Pesquisa da Univasf usa inteligência artificial para prever áreas de risco no norte da Bahia

Um estudo desenvolvido na Universidade Federal do Vale do São Francisco (Univasf) utiliza inteligência artificial para identificar e prever áreas com risco de deslizamentos e inundações no norte da Bahia. A pesquisa é coordenada pelo professor Cristiano Marcelo Pereira de Souza, do Colegiado de Geologia, e conta com financiamento da Fundação de Amparo à Pesquisa do Estado da Bahia (Fapesb).

Intitulado “Modelagem preditiva de riscos geológicos e hidrológicos com inteligência artificial”, o projeto tem como foco os municípios de Jacobina e Senhor do Bonfim, escolhidos devido ao histórico de ocorrências desses eventos e à necessidade de ampliar o conhecimento técnico sobre os riscos ambientais na região.

Segundo o pesquisador, o estudo utiliza algoritmos de aprendizado de máquina associados a dados geoespaciais e ambientais para mapear áreas mais suscetíveis a desastres naturais. “O projeto integra diferentes tipos de dados, incluindo informações topográficas, geológicas, hidrológicas, pedológicas, climáticas e de uso e cobertura do solo. Também estão previstas atividades de campo, análises laboratoriais de solos e rochas, interpretação de imagens de satélite e a construção de bases cartográficas detalhadas”, explicou.

A pesquisa conta ainda com a participação de pesquisadores da Universidade do Estado da Bahia (Uneb), da Universidade Federal de Viçosa (UFV), do Instituto Federal da Bahia (IFBA) e da Universidade Estadual de Campinas (Unicamp).

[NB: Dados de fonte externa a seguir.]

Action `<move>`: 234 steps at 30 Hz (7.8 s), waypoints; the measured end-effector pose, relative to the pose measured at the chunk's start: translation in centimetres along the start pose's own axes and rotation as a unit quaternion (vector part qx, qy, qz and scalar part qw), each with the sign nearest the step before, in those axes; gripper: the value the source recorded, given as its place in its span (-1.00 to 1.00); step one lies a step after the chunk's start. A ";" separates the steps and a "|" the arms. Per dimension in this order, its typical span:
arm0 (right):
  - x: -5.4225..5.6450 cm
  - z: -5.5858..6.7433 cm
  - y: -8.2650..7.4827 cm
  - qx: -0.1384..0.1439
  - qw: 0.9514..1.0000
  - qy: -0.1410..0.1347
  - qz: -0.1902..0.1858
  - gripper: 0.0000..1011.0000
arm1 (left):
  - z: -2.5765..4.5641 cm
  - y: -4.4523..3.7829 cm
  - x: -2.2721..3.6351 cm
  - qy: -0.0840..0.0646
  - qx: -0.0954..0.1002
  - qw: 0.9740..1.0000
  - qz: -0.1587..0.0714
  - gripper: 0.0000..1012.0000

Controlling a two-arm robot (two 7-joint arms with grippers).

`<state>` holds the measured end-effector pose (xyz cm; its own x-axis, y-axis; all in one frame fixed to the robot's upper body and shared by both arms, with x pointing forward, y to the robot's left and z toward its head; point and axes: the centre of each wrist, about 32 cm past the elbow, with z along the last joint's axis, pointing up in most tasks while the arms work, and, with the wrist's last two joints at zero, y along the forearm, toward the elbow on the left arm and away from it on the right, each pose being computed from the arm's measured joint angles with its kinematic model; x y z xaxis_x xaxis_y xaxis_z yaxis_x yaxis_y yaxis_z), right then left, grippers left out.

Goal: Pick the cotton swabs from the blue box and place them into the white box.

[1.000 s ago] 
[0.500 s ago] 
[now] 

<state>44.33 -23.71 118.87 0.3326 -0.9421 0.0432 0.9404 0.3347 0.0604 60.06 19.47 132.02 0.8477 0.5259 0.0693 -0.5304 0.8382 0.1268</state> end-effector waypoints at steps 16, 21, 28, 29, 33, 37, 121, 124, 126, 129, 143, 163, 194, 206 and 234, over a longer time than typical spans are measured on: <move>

O professor ressaltou que os resultados poderão auxiliar diretamente na prevenção de desastres e no planejamento urbano. “Os modelos permitirão identificar áreas com diferentes níveis de risco, possibilitando que órgãos públicos priorizem ações preventivas, como planejamento urbano, obras de contenção, monitoramento ambiental e definição de áreas seguras para ocupação”, afirmou.

O estudo tem duração prevista de 12 meses e está na fase inicial, que inclui levantamento de dados, análises de campo e desenvolvimento dos modelos computacionais. Para o coordenador, a iniciativa é importante diante do aumento da frequência de eventos climáticos extremos, especialmente no Nordeste.

O financiamento reconhece a relevância científica e social da pesquisa, fortalece a infraestrutura da universidade, amplia a formação de estudantes e consolida parcerias com outras instituições. Também reforça o papel da Univasf na produção de conhecimento aplicado à solução de problemas ambientais”, destacou.